A private landowner in Pukerua Bay wanted to convert part of a rural lifestyle property into a contractor's yard for storing construction materials, plant, and equipment. The site sat directly alongside the Taupō Swamp complex, a regionally significant wetland protected as a Significant Natural Area and an Outstanding Natural Feature, and partly within a flood hazard overlay. The proposal involved forming a level platform of around 2,900 square metres, importing roughly 900 cubic metres of fill, and upgrading a heavy-duty vehicle crossing onto the public road. Several rules in the Porirua Proposed District Plan were triggered, with the activity ultimately requiring assessment as a non-complying activity.

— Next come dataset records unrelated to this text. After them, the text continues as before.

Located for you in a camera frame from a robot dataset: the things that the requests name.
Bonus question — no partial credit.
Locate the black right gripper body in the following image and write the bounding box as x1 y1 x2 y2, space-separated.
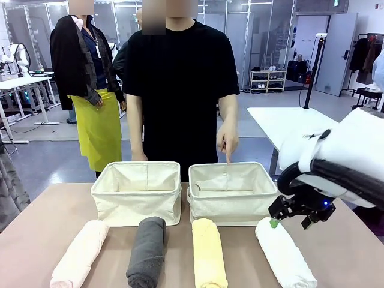
286 191 336 223

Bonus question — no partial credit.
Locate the white towel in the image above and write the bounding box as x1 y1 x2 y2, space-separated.
254 217 318 288

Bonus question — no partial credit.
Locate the yellow towel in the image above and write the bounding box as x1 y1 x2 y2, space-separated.
191 218 229 288

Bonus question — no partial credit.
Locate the grey towel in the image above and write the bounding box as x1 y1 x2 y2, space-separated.
125 216 167 288

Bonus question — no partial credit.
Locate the pink towel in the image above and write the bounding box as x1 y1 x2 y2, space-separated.
49 220 111 288

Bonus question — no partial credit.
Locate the person's left forearm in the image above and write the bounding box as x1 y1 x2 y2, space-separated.
217 93 239 125

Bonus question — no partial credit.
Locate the person's right forearm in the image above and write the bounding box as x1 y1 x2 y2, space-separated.
125 93 148 155

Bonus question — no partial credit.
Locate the person's left hand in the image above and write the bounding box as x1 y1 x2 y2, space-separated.
216 121 240 166

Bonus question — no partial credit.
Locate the cream fabric basket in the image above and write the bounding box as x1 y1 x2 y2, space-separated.
187 161 278 227
90 161 183 227

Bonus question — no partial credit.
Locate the white side table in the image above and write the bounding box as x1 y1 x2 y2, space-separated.
246 107 340 178

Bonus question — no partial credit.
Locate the black utility cart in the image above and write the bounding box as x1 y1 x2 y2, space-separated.
352 87 384 112

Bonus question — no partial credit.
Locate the wooden shoe rack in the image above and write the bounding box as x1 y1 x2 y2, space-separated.
249 69 287 94

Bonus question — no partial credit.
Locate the black luggage pile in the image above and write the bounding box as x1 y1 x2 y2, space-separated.
286 59 310 84

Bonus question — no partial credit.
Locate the grey door panel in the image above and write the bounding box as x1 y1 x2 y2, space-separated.
316 13 359 97

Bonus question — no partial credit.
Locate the person in black t-shirt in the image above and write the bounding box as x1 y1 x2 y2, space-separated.
122 19 241 182

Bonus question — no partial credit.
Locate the black coat rack with clothes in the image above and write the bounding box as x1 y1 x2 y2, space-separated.
349 32 384 98

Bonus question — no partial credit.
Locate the bald person in dark jacket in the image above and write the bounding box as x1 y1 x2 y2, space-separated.
113 8 144 82

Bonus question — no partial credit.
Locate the person in yellow apron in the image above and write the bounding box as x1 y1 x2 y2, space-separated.
49 13 127 178

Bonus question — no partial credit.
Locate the grey hanging fabric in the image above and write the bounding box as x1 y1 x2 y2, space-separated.
0 134 31 233

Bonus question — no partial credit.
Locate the white height-adjustable desk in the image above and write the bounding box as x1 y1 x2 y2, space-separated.
0 71 55 145

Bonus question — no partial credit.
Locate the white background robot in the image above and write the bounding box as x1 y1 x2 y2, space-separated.
0 43 31 76

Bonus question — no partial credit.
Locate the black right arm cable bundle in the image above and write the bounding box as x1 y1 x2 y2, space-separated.
277 158 384 208

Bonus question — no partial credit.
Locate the black camera tripod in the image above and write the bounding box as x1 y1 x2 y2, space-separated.
302 33 328 109

A stacked-overlay non-complying activity
Derive prepared the resource consent application, working through stacked overlays, earthworks thresholds, and transport standards that applied to the site. The application addressed effects on the adjacent wetland through site layout, setbacks, a perimeter bund, staged earthworks, and screening planting along the eastern boundary and road frontage. Consent was granted on a non-notified basis in July 2025.
Post-consent compliance package
Following the decision, Derive prepared the supporting documents required under the consent conditions. These included an Erosion and Sediment Control Plan, a Landscape Planting Plan using mānuka, harakeke, ribbonwood, cabbage tree, lacebark, and Carex, and a Stormwater Management Plan setting out how runoff and any hydrocarbon risks would be contained on site. Together these documents allowed the landowner to begin works with a clear pathway to compliance and confidence that the wetland's values would be protected.